STORED DATA:
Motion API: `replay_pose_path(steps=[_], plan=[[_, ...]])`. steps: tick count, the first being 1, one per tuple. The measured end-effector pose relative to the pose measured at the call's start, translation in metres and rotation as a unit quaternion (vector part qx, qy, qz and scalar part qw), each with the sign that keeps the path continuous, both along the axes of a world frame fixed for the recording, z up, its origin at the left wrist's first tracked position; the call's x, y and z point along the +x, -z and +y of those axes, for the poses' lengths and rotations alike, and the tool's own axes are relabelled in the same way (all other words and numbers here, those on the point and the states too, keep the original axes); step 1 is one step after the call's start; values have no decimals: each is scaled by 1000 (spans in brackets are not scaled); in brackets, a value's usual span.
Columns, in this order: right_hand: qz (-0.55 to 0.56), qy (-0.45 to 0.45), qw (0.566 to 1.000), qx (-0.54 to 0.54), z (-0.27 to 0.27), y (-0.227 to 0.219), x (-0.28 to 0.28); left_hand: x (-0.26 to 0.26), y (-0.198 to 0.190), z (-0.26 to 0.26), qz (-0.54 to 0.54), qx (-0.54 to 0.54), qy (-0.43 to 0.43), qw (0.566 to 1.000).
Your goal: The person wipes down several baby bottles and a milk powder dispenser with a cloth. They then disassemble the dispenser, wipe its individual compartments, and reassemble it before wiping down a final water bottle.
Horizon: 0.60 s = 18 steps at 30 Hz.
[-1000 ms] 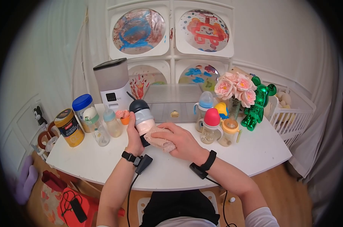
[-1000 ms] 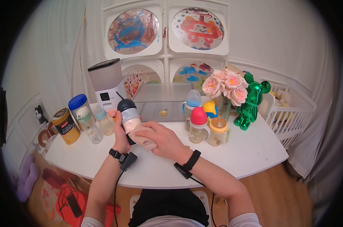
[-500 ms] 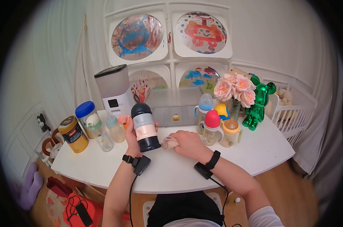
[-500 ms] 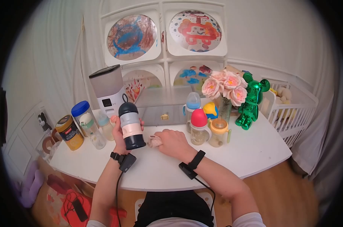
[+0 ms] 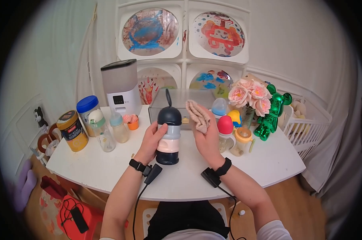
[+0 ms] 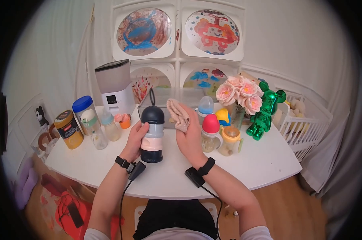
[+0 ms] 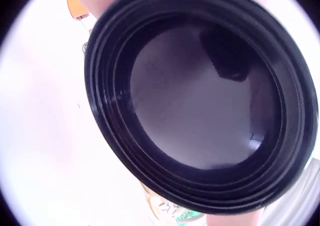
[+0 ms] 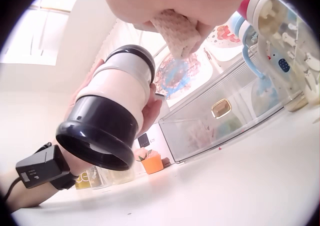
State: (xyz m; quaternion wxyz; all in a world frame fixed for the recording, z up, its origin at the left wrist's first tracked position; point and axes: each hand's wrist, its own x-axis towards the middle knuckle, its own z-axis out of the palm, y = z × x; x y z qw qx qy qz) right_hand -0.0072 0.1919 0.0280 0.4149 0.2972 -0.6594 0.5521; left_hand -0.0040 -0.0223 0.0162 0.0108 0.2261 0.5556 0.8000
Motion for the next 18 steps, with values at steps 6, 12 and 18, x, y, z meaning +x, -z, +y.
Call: replay_pose_path(steps=[6, 12, 18], plan=[[21, 2, 989, 145, -2, -5, 18, 2, 2, 11, 37, -67, -42, 996], [31, -3, 969, 245, -12, 6, 24, -9, 5, 3, -10, 99, -82, 992], [40, -1, 945, 324, -13, 2, 35, -17, 13, -7, -65, 151, -117, 979]])
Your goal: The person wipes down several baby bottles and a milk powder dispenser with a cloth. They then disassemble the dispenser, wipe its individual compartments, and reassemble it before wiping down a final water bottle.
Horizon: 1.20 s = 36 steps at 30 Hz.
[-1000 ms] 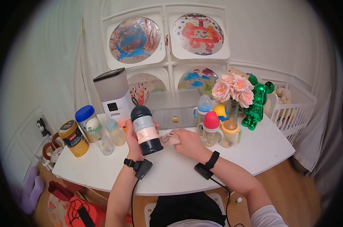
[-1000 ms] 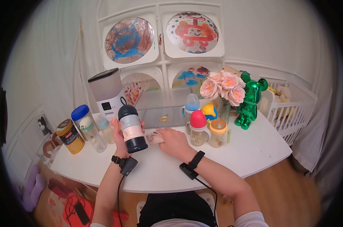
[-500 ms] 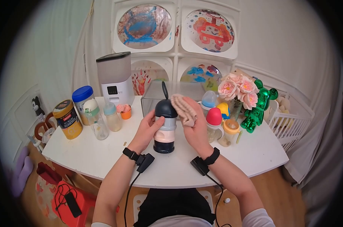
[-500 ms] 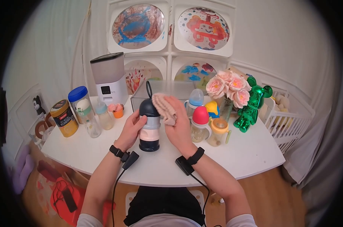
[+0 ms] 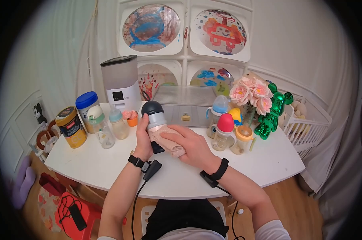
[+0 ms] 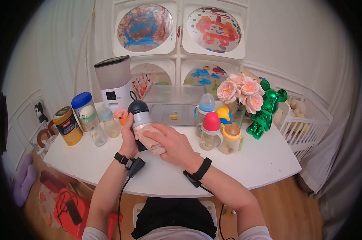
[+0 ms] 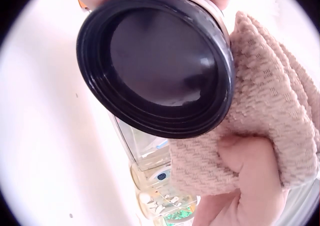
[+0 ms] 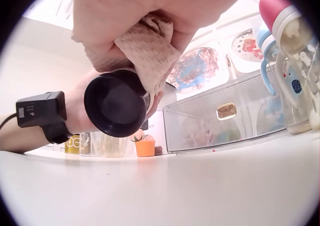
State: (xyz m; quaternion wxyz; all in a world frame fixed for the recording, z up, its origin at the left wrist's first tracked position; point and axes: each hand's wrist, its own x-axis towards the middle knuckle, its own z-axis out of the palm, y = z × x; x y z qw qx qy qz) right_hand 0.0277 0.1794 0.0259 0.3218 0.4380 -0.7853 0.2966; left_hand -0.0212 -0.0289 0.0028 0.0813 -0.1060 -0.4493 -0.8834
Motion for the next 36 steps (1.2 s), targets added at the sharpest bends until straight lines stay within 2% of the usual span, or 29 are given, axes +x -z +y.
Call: replay_pose_path(steps=[6, 9, 13, 15, 17, 18, 19, 20, 22, 23, 25, 26, 27, 28, 32, 35, 36], plan=[[-21, 33, 999, 20, 3, -3, 7, 0, -3, -1, -24, -6, -12, 1000], [-25, 53, 998, 30, 5, 0, 4, 20, -23, 3, -58, 27, 7, 998], [-78, 70, 994, 20, 5, 3, 0, 3, -11, -5, -35, 7, 1, 999], [-100, 63, 993, -8, 8, 9, -5, 0, -11, -10, 0, 23, 64, 998], [-116, 38, 991, -45, 6, 9, -9, -4, -9, -13, -2, 30, 76, 997], [-147, 66, 987, -8, 9, 7, -9, -7, -8, -13, -8, 41, 64, 997], [-180, 95, 979, 34, 10, 7, -9, -10, -8, -17, -22, 57, 129, 990], [-177, 85, 980, 29, 10, 8, -10, -10, -7, -19, -24, 36, 141, 989], [-206, 119, 956, 171, 14, 8, -13, -6, -10, -18, -21, 15, 158, 987], [-202, 123, 957, 166, 13, 7, -12, 0, -13, -15, -33, 9, 159, 987], [-207, 178, 960, 67, 10, 6, -10, 7, -17, -8, -45, 4, 167, 985], [-206, 183, 959, 67, 11, 5, -11, 10, -18, -7, -41, -48, 140, 988], [-176, 170, 969, -15, 12, 5, -13, 11, -17, -6, -37, -98, 111, 988], [-146, 154, 972, -98, 13, 5, -14, 10, -16, -8, -16, -118, 123, 985], [-116, 170, 964, -170, 15, 3, -16, 13, -15, -1, 71, -158, 83, 981], [-156, 159, 954, -202, 17, 6, -28, 13, -14, 4, 108, -177, 41, 977], [-143, 79, 951, -262, 15, 8, -35, 15, -15, 4, 108, -174, 43, 978]])
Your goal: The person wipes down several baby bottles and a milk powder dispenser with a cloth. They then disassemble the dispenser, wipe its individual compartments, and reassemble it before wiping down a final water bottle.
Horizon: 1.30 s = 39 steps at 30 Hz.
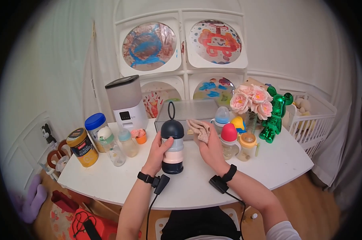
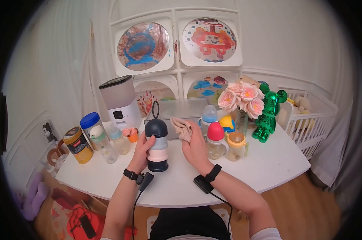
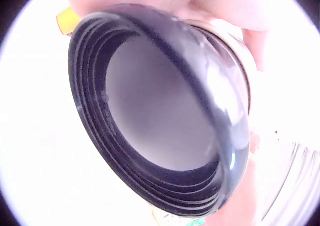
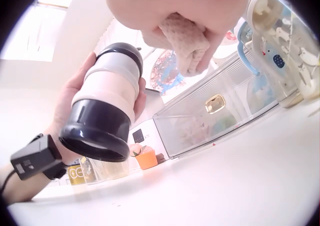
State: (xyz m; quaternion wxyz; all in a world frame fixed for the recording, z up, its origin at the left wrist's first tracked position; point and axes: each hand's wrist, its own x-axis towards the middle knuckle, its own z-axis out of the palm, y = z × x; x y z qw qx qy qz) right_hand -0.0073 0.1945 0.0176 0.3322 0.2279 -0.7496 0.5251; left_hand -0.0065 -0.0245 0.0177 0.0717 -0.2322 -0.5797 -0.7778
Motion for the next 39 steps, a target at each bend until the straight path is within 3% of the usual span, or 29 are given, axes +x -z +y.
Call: replay_pose_path(steps=[1, 5, 7, 10, 12, 14, 21, 23, 27, 30, 32, 36, 38, 39], plan=[[38, -64, 995, -70, -3, -2, -1, 2, -3, 0, -6, -24, 13, 1000], [38, -158, 978, -131, -9, -5, 9, 1, 2, 4, 0, -102, 27, 994], [78, -168, 982, -27, -7, -4, 10, 4, 1, 7, -6, -100, 32, 994], [67, -164, 984, -9, -5, 0, 11, 6, -2, 10, 64, -106, -17, 992], [70, -165, 984, -4, -7, -2, 11, 3, 1, 11, 14, -32, -109, 993], [84, -160, 979, 97, -9, 0, 21, -8, 7, 5, 10, -11, -125, 992], [107, -142, 953, 246, -12, -5, 33, -6, 2, 5, -36, 120, -172, 977], [129, -121, 944, 278, -12, -8, 36, -9, 6, 0, -63, 189, -116, 973], [128, -104, 949, 270, -14, -11, 45, -8, 7, -7, -116, 217, -58, 968], [66, -103, 953, 278, -9, -9, 41, -9, 9, -8, -119, 195, -41, 973], [15, -114, 962, 247, -7, -6, 34, -8, 6, -9, -105, 190, 49, 975], [-58, -112, 968, 217, -4, -8, 28, -11, 6, -16, -77, 185, 101, 974], [-163, -68, 920, 350, 1, -10, 25, -9, 4, -14, -77, 204, 124, 968], [-164, -64, 922, 346, 4, -10, 23, -8, 5, -12, -81, 228, 145, 959]])
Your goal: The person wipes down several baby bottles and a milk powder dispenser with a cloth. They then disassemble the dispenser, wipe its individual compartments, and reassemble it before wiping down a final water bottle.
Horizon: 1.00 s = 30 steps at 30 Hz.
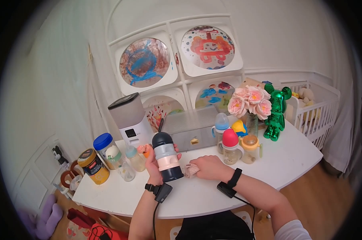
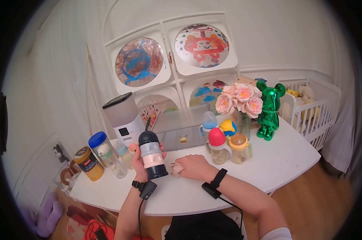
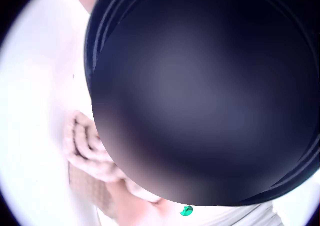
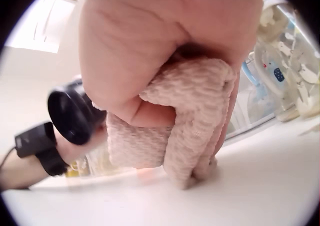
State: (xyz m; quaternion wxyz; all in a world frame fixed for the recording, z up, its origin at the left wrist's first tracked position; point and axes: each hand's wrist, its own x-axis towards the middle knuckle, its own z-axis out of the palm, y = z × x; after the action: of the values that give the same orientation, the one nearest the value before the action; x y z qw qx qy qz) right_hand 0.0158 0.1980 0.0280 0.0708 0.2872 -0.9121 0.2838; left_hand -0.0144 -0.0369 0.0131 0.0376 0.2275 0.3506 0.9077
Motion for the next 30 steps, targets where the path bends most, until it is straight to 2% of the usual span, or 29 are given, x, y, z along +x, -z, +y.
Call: replay_pose_path(steps=[2, 3, 4, 5, 9, 11, 12, 14, 16, 17, 18, 20, 22, 24, 26, 28, 30], plan=[[-1, 36, 998, 57, 4, 3, -4, 2, -4, 5, -1, 21, 17, 1000], [-3, 40, 998, 56, 5, 9, -9, 5, -5, 7, -11, 30, -8, 999], [50, 55, 997, 3, 6, 14, -14, 8, -8, 10, -21, 41, -36, 998], [103, 68, 991, -48, 6, 18, -17, 7, -7, 6, 5, 18, -15, 1000], [173, 76, 980, -63, 1, 23, -16, 1, -2, 6, -56, 11, -69, 996], [246, 67, 967, -10, 1, 32, -18, -4, -1, 4, -70, 28, -64, 995], [246, 60, 967, -6, 2, 34, -15, -6, 0, 3, -82, 40, -52, 994], [180, 29, 978, 106, 5, 34, -8, -1, -6, 3, -73, 52, -38, 995], [140, 14, 981, 134, 4, 28, -8, 1, -7, 4, -4, -77, -139, 987], [100, 2, 982, 159, 4, 25, -8, 9, -12, 9, 19, -100, -178, 979], [101, 0, 981, 164, 4, 25, -8, 8, -12, 12, 18, -93, -180, 979], [110, -10, 978, 177, 3, 26, -8, 7, -11, 17, 56, -135, -293, 945], [118, -18, 975, 186, 4, 23, -6, -1, -5, 12, 44, -166, -319, 932], [124, -25, 973, 194, 5, 15, 0, -2, -2, 12, 65, -283, -421, 859], [95, -31, 971, 216, 3, 3, 7, -10, 6, 7, 51, -285, -406, 866], [111, -36, 969, 220, 1, 5, 8, -15, 11, 2, 40, -293, -389, 873], [128, -40, 967, 219, 2, 6, 9, -18, 11, -2, 20, -269, -337, 902]])
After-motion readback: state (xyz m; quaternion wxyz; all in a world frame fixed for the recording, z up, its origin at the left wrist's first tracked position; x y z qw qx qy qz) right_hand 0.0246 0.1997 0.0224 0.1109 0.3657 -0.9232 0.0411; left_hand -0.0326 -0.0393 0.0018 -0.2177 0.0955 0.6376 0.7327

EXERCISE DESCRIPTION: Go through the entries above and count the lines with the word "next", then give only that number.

COMPLETED TASK: 4